TASK INSTRUCTIONS:
Your job is to transcribe all the records that follow, excluding any pictures.

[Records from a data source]

━━━━━━━━━━━━━━━━━━━━━━━━━━━━━━

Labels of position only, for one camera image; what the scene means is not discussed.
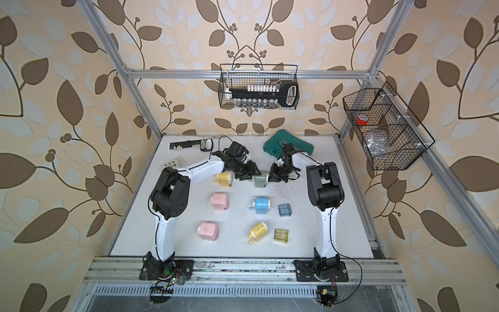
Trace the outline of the yellow pencil sharpener back row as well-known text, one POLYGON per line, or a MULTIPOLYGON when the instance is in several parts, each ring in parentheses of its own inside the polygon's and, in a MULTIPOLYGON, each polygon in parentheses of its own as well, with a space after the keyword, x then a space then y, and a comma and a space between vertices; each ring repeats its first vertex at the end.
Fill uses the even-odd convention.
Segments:
POLYGON ((227 171, 214 176, 214 182, 221 187, 232 187, 235 175, 233 172, 227 171))

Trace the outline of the yellow pencil sharpener row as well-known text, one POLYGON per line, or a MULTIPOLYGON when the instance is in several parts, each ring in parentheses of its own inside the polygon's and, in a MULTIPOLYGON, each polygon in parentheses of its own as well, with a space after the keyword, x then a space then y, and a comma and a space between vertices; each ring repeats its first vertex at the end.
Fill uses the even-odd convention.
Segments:
POLYGON ((259 242, 263 238, 265 238, 268 234, 268 226, 265 222, 260 222, 256 226, 254 226, 248 235, 248 244, 251 245, 253 243, 259 242))
POLYGON ((214 182, 221 187, 232 187, 235 175, 233 172, 227 171, 214 176, 214 182))

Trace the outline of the green pencil sharpener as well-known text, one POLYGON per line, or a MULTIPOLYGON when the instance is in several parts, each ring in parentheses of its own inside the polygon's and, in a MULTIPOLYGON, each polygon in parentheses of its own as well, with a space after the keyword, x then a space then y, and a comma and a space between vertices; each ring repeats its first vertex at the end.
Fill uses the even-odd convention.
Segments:
POLYGON ((268 179, 268 172, 262 172, 260 175, 252 177, 253 185, 256 188, 265 188, 268 184, 268 179))

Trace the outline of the blue clear sharpener tray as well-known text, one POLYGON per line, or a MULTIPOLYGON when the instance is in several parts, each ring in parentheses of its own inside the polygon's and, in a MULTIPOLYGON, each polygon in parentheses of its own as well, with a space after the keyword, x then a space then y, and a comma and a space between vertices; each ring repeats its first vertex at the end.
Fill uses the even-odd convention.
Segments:
POLYGON ((278 205, 278 212, 279 212, 280 217, 290 217, 292 215, 291 205, 288 203, 279 204, 278 205))

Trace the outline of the blue pencil sharpener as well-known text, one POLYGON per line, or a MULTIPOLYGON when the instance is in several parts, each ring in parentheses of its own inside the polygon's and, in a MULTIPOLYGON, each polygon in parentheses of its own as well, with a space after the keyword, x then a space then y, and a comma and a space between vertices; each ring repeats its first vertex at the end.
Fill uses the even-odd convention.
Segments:
POLYGON ((257 197, 249 209, 256 214, 266 215, 270 210, 270 199, 267 197, 257 197))

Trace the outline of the pink pencil sharpener row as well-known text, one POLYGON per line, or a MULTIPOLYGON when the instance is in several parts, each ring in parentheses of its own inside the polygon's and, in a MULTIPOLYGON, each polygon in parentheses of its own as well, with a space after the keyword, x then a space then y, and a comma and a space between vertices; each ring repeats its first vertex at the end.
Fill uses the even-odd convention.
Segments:
POLYGON ((198 236, 206 241, 215 241, 218 238, 218 225, 213 222, 202 222, 196 231, 198 236))
POLYGON ((227 210, 229 207, 229 196, 226 193, 214 193, 209 202, 215 210, 227 210))

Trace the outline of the yellow pencil sharpener front row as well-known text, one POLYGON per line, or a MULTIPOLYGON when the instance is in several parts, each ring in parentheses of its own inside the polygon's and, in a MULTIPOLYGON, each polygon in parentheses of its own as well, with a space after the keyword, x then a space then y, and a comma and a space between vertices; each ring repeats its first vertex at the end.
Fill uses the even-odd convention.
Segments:
POLYGON ((265 238, 268 234, 268 226, 265 222, 260 222, 256 226, 254 226, 248 235, 248 244, 251 245, 253 243, 259 242, 263 238, 265 238))

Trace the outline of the pink pencil sharpener front row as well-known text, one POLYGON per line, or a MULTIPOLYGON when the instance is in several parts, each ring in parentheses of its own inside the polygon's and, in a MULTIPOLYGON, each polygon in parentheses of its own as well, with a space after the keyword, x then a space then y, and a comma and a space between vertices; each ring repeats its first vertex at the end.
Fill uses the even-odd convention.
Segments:
POLYGON ((198 236, 206 241, 215 241, 218 238, 218 225, 213 222, 202 222, 196 231, 198 236))

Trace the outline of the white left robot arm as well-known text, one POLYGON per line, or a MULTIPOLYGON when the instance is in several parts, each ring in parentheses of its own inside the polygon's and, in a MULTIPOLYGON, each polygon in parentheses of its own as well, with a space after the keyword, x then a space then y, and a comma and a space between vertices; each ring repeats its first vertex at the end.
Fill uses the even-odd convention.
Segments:
POLYGON ((249 159, 248 149, 235 141, 194 165, 180 169, 167 166, 162 170, 148 200, 150 212, 158 218, 151 250, 155 260, 165 262, 174 255, 178 216, 187 208, 191 186, 224 172, 234 173, 240 181, 261 174, 257 164, 249 159))

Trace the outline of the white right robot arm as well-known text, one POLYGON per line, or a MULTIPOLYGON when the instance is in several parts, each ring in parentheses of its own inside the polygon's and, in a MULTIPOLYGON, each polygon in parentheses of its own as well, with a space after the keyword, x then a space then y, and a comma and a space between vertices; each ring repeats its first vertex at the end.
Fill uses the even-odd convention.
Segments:
POLYGON ((337 164, 318 162, 291 143, 281 147, 282 156, 272 164, 269 182, 291 181, 291 174, 305 174, 307 195, 317 212, 317 243, 314 256, 319 259, 339 258, 336 243, 336 221, 345 193, 337 164))

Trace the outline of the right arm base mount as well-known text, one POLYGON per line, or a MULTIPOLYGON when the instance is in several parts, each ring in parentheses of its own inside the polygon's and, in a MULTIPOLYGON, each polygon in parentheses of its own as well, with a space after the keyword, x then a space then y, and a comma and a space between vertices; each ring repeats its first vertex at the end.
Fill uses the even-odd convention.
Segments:
POLYGON ((294 260, 296 279, 299 282, 348 282, 349 276, 345 262, 339 254, 335 257, 321 257, 314 250, 314 257, 310 261, 294 260))

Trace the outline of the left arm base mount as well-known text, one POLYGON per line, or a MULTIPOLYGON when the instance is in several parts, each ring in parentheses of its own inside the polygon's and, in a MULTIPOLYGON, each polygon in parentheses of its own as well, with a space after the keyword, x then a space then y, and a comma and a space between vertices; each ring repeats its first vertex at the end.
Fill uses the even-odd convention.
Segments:
POLYGON ((167 260, 161 261, 148 252, 142 259, 142 269, 140 271, 140 280, 168 280, 185 279, 189 280, 193 273, 194 261, 175 259, 175 254, 167 260))

━━━━━━━━━━━━━━━━━━━━━━━━━━━━━━

SOLUTION:
Labels of position only, for one camera image; what the scene means is not discussed.
Trace the outline of the yellow pencil sharpener back row as well-known text, one POLYGON per line, or a MULTIPOLYGON when the instance is in several parts, each ring in parentheses of its own inside the polygon's and, in a MULTIPOLYGON, each polygon in parentheses of its own as well, with a space after the keyword, x then a space then y, and a comma and a space between vertices; each ring repeats its first vertex at the end.
Fill uses the even-odd convention.
Segments:
POLYGON ((227 171, 214 176, 214 182, 221 187, 232 187, 235 175, 233 172, 227 171))

Trace the outline of the yellow pencil sharpener row as well-known text, one POLYGON per line, or a MULTIPOLYGON when the instance is in several parts, each ring in parentheses of its own inside the polygon's and, in a MULTIPOLYGON, each polygon in parentheses of its own as well, with a space after the keyword, x then a space then y, and a comma and a space between vertices; each ring repeats its first vertex at the end.
Fill uses the even-odd convention.
Segments:
POLYGON ((259 242, 263 238, 265 238, 268 234, 268 226, 265 222, 260 222, 256 226, 254 226, 248 235, 248 244, 251 245, 253 243, 259 242))
POLYGON ((214 182, 221 187, 232 187, 235 175, 233 172, 227 171, 214 176, 214 182))

Trace the outline of the green pencil sharpener as well-known text, one POLYGON per line, or a MULTIPOLYGON when the instance is in several parts, each ring in parentheses of its own inside the polygon's and, in a MULTIPOLYGON, each polygon in parentheses of its own as well, with a space after the keyword, x then a space then y, and a comma and a space between vertices; each ring repeats its first vertex at the end.
Fill uses the even-odd convention.
Segments:
POLYGON ((268 179, 268 172, 262 172, 260 175, 252 177, 253 185, 256 188, 265 188, 268 184, 268 179))

Trace the outline of the blue clear sharpener tray as well-known text, one POLYGON per line, or a MULTIPOLYGON when the instance is in several parts, each ring in parentheses of its own inside the polygon's and, in a MULTIPOLYGON, each polygon in parentheses of its own as well, with a space after the keyword, x then a space then y, and a comma and a space between vertices; each ring repeats its first vertex at the end.
Fill uses the even-odd convention.
Segments:
POLYGON ((278 205, 278 212, 279 212, 280 217, 290 217, 292 215, 291 205, 288 203, 279 204, 278 205))

Trace the outline of the blue pencil sharpener as well-known text, one POLYGON per line, or a MULTIPOLYGON when the instance is in several parts, each ring in parentheses of its own inside the polygon's and, in a MULTIPOLYGON, each polygon in parentheses of its own as well, with a space after the keyword, x then a space then y, and a comma and a space between vertices; each ring repeats its first vertex at the end.
Fill uses the even-odd convention.
Segments:
POLYGON ((257 197, 249 209, 256 214, 266 215, 270 210, 270 199, 267 197, 257 197))

Trace the outline of the pink pencil sharpener row as well-known text, one POLYGON per line, or a MULTIPOLYGON when the instance is in several parts, each ring in parentheses of its own inside the polygon's and, in a MULTIPOLYGON, each polygon in parentheses of its own as well, with a space after the keyword, x then a space then y, and a comma and a space between vertices; each ring repeats its first vertex at the end.
Fill uses the even-odd convention.
Segments:
POLYGON ((198 236, 206 241, 215 241, 218 238, 218 225, 213 222, 202 222, 196 231, 198 236))
POLYGON ((227 210, 229 207, 229 196, 226 193, 214 193, 209 202, 215 210, 227 210))

Trace the outline of the yellow pencil sharpener front row as well-known text, one POLYGON per line, or a MULTIPOLYGON when the instance is in several parts, each ring in parentheses of its own inside the polygon's and, in a MULTIPOLYGON, each polygon in parentheses of its own as well, with a space after the keyword, x then a space then y, and a comma and a space between vertices; each ring repeats its first vertex at the end.
Fill uses the even-odd convention.
Segments:
POLYGON ((265 238, 268 234, 268 226, 265 222, 260 222, 256 226, 254 226, 248 235, 248 244, 251 245, 253 243, 259 242, 263 238, 265 238))

Trace the outline of the pink pencil sharpener front row as well-known text, one POLYGON per line, or a MULTIPOLYGON when the instance is in several parts, each ring in parentheses of its own inside the polygon's and, in a MULTIPOLYGON, each polygon in parentheses of its own as well, with a space after the keyword, x then a space then y, and a comma and a space between vertices; each ring repeats its first vertex at the end.
Fill uses the even-odd convention.
Segments:
POLYGON ((198 236, 206 241, 215 241, 218 238, 218 225, 213 222, 202 222, 196 231, 198 236))

Trace the outline of the white left robot arm as well-known text, one POLYGON per line, or a MULTIPOLYGON when the instance is in several parts, each ring in parentheses of its own inside the polygon's and, in a MULTIPOLYGON, each polygon in parentheses of its own as well, with a space after the keyword, x then a space then y, and a comma and a space between vertices; each ring repeats its first vertex at the end.
Fill uses the even-odd convention.
Segments:
POLYGON ((249 159, 248 149, 235 141, 194 165, 180 169, 167 166, 162 170, 148 200, 150 212, 158 218, 151 250, 155 260, 165 262, 174 255, 178 216, 187 208, 191 186, 224 172, 234 173, 240 181, 261 174, 257 164, 249 159))

Trace the outline of the white right robot arm as well-known text, one POLYGON per line, or a MULTIPOLYGON when the instance is in several parts, each ring in parentheses of its own inside the polygon's and, in a MULTIPOLYGON, each polygon in parentheses of its own as well, with a space after the keyword, x then a space then y, and a comma and a space between vertices; each ring repeats its first vertex at the end.
Fill uses the even-odd convention.
Segments:
POLYGON ((337 164, 318 162, 291 143, 281 147, 282 156, 272 164, 269 182, 291 181, 291 174, 305 174, 307 195, 317 212, 317 243, 314 256, 319 259, 339 258, 336 243, 336 221, 345 193, 337 164))

Trace the outline of the right arm base mount as well-known text, one POLYGON per line, or a MULTIPOLYGON when the instance is in several parts, each ring in parentheses of its own inside the polygon's and, in a MULTIPOLYGON, each polygon in parentheses of its own as well, with a space after the keyword, x then a space then y, and a comma and a space between vertices; each ring repeats its first vertex at the end.
Fill uses the even-odd convention.
Segments:
POLYGON ((294 260, 296 279, 299 282, 348 282, 349 276, 345 262, 339 254, 335 257, 321 257, 314 250, 314 257, 310 261, 294 260))

Trace the outline of the left arm base mount as well-known text, one POLYGON per line, or a MULTIPOLYGON when the instance is in several parts, each ring in parentheses of its own inside the polygon's and, in a MULTIPOLYGON, each polygon in parentheses of its own as well, with a space after the keyword, x then a space then y, and a comma and a space between vertices; each ring repeats its first vertex at the end.
Fill uses the even-odd convention.
Segments:
POLYGON ((167 260, 161 261, 148 252, 142 259, 142 269, 140 271, 140 280, 168 280, 185 279, 189 280, 193 273, 194 261, 175 259, 175 254, 167 260))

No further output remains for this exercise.